Obama-Appointed Judge Blocks Mississippi Law Restricting Abortion

For the third time in the last six months, an Obama-appointed federal judge has struck down a state law restricting abortions, this time in the state of Mississippi.

Less than 24 hours after its enactment, U.S. District Judge Carlton Reeves blocked the Mississippi law banning abortion after 15 weeks’ gestation, after the Jackson Women’s Health Organization, an abortion clinic, sued the state, contending that the law is unconstitutional because it bans abortion before a fetus can survive outside the womb.

“The Supreme Court says every woman has a constitutional right to ‘personal privacy’ regarding her body,” Reeves wrote in his decision. “That right protects her choice ‘to have an abortion before viability.’ States cannot ‘prohibit any woman from making the ultimate decision’ to do so.”

Mississippi Governor Phil Bryant signed the House bill 1510 into law on Monday and Judge Reeves heard arguments the following day, upon which he granted the clinic’s request for a temporary restraining order.

The law, also known as the Gestational Age Act, noted that the United States is one of only seven nations in the world that permit elective abortion-on-demand after the twentieth week of gestation.

“In fact, fully seventy-five percent (75%) of all nations do not permit abortion after twelve (12) weeks’ gestation, except (in most instances) to save the life and to preserve the physical health of the mother,” the bill states.

A pattern has emerged in which Obama-appointed judges consistently strike down democratically enacted laws restricting abortions, which reveals the far-reaching effects of these appointments.

During his eight years in office, President Barack Obama consistently named only pro-abortion judges, winning him top ratings from NARAL Pro-Choice America as well as abortion giant Planned Parenthood. During his first term in office, Obama named two former Planned Parenthood officials as federal judges, appointing former Planned Parenthood board member Morgan Christen to the Ninth Circuit U.S. Court of Appeals and former Planned Parenthood director John McConnell as a federal judge in Rhode Island.

Last September, U.S. District Court Judge Tanya Walton Pratt—an Obama appointee—issued a permanent injunction against Indiana’s “Sex Selective and Disability Abortion Ban,” following a lawsuit brought by Planned Parenthood.

The Indiana law banned gender-selective abortions and those based on a prenatal diagnosis of disabilities such as Down syndrome, to help prevent abortion being used as a eugenic tool to weed out children considered “undesirable.”

In her ruling, however, the judge claimed that provisions of the law “violate the Fourteenth Amendment to the United States Constitution.”

Judge Pratt defended sex-selective and disability-based abortions, stating that “it is a woman’s right to choose an abortion that is protected, which, of course, leaves no room for the State to examine, let alone prohibit, the basis or bases upon which a woman makes her choice.”
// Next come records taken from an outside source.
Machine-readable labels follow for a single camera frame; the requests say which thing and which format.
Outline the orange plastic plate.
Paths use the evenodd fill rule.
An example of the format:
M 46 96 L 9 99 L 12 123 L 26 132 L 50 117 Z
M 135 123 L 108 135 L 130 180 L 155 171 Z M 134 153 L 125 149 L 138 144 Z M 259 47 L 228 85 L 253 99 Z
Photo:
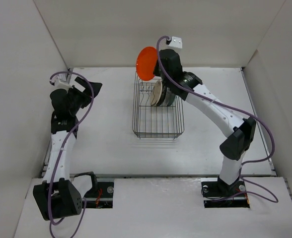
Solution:
M 155 77 L 153 70 L 156 61 L 156 48 L 148 46 L 141 50 L 136 60 L 136 72 L 141 80 L 150 81 Z

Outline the black glossy plate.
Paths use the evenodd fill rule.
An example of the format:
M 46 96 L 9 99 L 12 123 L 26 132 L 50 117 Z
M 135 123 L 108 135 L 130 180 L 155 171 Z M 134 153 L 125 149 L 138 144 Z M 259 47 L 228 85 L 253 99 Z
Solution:
M 162 92 L 162 96 L 163 96 L 163 99 L 162 99 L 161 106 L 168 107 L 170 92 L 169 92 L 169 88 L 167 88 L 166 86 L 164 87 L 164 90 Z

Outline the clear glass plate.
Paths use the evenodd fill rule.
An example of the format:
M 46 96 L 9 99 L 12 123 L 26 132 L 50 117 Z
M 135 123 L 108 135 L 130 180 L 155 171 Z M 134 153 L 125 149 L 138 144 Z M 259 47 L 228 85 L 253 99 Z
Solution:
M 166 91 L 166 106 L 168 107 L 168 103 L 169 103 L 169 99 L 170 99 L 170 95 L 173 94 L 170 89 L 168 88 L 167 91 Z

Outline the blue patterned ceramic plate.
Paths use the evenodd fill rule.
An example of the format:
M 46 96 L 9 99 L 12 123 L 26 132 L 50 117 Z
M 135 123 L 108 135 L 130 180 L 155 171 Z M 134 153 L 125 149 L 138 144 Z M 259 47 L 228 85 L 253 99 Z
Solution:
M 171 94 L 170 95 L 170 99 L 169 99 L 169 103 L 168 103 L 168 107 L 173 105 L 175 99 L 176 99 L 176 95 L 175 94 Z

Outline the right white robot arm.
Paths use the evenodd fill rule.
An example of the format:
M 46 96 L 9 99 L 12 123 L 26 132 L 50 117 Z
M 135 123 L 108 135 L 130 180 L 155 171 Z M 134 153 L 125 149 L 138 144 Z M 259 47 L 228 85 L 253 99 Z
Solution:
M 239 180 L 243 157 L 254 139 L 256 120 L 253 117 L 246 119 L 218 105 L 218 99 L 198 76 L 183 71 L 180 56 L 173 49 L 159 51 L 153 73 L 162 78 L 171 93 L 205 114 L 226 137 L 219 147 L 223 162 L 217 190 L 222 195 L 229 195 Z

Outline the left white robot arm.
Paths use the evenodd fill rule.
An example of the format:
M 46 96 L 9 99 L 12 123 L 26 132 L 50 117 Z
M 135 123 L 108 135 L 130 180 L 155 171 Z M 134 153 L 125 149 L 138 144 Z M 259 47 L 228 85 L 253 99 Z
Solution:
M 33 188 L 33 196 L 46 221 L 80 214 L 84 196 L 92 197 L 98 192 L 94 172 L 80 173 L 71 180 L 70 165 L 80 121 L 76 114 L 91 107 L 101 88 L 100 82 L 76 77 L 69 89 L 59 88 L 50 94 L 54 110 L 49 163 L 41 184 Z

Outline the cream plate with green spot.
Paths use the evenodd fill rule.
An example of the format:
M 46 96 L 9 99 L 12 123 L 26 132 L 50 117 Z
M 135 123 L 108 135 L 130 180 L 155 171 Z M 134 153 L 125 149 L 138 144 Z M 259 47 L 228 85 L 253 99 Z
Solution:
M 151 95 L 150 95 L 150 105 L 152 107 L 156 106 L 158 102 L 160 101 L 162 90 L 163 90 L 162 81 L 158 80 L 154 84 Z
“The right to a pre-viability abortion is categorical,” regardless of the particular motivation that drives a woman to seek it, Pratt declared.
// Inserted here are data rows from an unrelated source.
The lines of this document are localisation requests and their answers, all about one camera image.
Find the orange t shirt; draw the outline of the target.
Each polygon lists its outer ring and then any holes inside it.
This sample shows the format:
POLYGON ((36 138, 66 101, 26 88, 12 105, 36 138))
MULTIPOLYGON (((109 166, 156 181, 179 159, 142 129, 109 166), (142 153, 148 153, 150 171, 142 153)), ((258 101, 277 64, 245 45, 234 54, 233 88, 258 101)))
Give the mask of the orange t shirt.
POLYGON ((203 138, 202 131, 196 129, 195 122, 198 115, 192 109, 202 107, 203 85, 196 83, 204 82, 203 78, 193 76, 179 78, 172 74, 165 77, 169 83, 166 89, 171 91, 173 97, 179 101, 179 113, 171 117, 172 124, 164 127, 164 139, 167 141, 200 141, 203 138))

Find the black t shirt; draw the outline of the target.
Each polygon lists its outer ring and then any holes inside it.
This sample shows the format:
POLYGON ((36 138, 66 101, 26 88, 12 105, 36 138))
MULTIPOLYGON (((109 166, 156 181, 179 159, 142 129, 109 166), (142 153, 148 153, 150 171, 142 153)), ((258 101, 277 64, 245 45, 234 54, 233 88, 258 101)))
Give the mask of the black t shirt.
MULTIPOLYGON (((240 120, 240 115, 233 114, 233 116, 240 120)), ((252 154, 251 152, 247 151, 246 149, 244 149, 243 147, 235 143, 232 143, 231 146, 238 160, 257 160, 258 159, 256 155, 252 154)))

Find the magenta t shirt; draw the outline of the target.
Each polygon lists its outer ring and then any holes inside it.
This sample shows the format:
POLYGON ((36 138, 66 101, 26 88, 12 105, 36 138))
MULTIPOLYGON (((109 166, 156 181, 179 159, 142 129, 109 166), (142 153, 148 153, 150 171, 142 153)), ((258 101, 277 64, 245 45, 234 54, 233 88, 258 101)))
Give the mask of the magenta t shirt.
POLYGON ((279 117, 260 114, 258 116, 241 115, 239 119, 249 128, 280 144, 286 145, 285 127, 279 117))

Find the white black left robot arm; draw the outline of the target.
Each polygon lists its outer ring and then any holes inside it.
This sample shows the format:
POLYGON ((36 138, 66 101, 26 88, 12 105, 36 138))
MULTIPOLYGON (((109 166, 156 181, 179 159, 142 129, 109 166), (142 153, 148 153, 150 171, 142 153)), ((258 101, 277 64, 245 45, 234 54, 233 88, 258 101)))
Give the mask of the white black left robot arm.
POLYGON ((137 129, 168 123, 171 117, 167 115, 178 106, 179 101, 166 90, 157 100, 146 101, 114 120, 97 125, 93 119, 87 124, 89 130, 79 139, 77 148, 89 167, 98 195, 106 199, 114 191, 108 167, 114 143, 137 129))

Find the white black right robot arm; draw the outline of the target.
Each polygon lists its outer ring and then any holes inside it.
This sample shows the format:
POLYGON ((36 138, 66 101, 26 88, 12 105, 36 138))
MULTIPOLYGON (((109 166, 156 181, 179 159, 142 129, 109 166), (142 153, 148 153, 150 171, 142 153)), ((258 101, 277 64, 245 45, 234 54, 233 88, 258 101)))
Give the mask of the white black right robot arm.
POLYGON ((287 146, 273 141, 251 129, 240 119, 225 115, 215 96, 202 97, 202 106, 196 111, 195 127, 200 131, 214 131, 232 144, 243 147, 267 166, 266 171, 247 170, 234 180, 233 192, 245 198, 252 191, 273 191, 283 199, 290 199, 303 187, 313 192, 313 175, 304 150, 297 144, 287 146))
Similarly, Judge Timothy S. Black of the U.S. District Court for Southern Ohio, another Obama-appointed federal judge, blocked an Ohio law last week banning selective abortions that target babies diagnosed with Down syndrome.

“Federal law is crystal clear,” Black wrote in a 22-page ruling granting a preliminary injunction against the state.
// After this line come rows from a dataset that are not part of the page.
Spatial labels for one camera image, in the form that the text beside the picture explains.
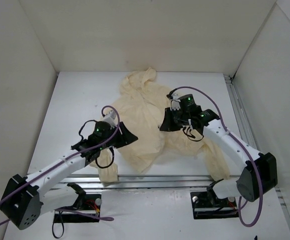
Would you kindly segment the cream yellow hooded jacket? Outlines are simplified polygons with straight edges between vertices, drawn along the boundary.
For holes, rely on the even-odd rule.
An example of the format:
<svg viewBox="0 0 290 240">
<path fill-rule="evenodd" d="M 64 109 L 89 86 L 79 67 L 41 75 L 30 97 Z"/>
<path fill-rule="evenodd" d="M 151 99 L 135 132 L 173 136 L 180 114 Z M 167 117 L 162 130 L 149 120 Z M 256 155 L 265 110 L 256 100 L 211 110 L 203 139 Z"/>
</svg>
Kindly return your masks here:
<svg viewBox="0 0 290 240">
<path fill-rule="evenodd" d="M 230 177 L 224 154 L 212 140 L 203 138 L 198 132 L 194 133 L 196 141 L 192 141 L 181 131 L 159 130 L 165 108 L 170 104 L 167 94 L 171 90 L 210 86 L 222 94 L 225 83 L 221 74 L 157 73 L 149 68 L 131 72 L 124 79 L 119 79 L 117 74 L 113 78 L 102 75 L 96 83 L 98 98 L 110 98 L 110 105 L 138 138 L 118 149 L 126 166 L 111 163 L 108 150 L 101 152 L 97 162 L 92 163 L 101 182 L 116 182 L 119 174 L 200 175 L 203 169 L 214 180 Z"/>
</svg>

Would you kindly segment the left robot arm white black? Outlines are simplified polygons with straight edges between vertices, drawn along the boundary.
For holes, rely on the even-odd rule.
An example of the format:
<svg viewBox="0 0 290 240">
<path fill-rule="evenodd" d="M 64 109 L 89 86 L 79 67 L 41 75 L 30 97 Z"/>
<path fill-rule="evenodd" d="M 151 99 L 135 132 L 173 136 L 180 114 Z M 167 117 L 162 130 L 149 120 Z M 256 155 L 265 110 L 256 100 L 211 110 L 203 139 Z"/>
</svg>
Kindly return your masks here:
<svg viewBox="0 0 290 240">
<path fill-rule="evenodd" d="M 137 140 L 122 121 L 118 125 L 96 121 L 93 133 L 71 146 L 73 156 L 63 157 L 27 176 L 11 177 L 2 195 L 0 210 L 19 230 L 25 230 L 47 212 L 60 208 L 81 209 L 86 192 L 80 186 L 72 182 L 57 190 L 53 187 L 95 161 L 101 151 L 112 152 Z"/>
</svg>

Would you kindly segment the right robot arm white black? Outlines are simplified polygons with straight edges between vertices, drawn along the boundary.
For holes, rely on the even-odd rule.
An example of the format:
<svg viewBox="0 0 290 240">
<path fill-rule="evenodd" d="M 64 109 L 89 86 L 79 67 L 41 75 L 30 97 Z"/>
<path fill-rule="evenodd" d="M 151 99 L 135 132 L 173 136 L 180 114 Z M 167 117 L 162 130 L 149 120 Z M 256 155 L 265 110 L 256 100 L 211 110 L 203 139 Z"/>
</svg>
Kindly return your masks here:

Black ruled that the Ohio law “wrongfully” prohibits women from making the ultimate decision to terminate a pregnancy before viability. “It violates the right to privacy of every woman in Ohio and is unconstitutional on its face,” he added.

Ohio Gov. John Kasich had signed the “Down Syndrome Non-Discrimination Act” into law last December, banning selective abortions performed on babies diagnosed with Trisomy 21, or Down syndrome.

The act, also known as House Bill 214, amended Ohio law to “prohibit a person from performing, inducing, or attempting to perform or induce an abortion on a pregnant woman who is seeking the abortion because an unborn child has or may have Down Syndrome.”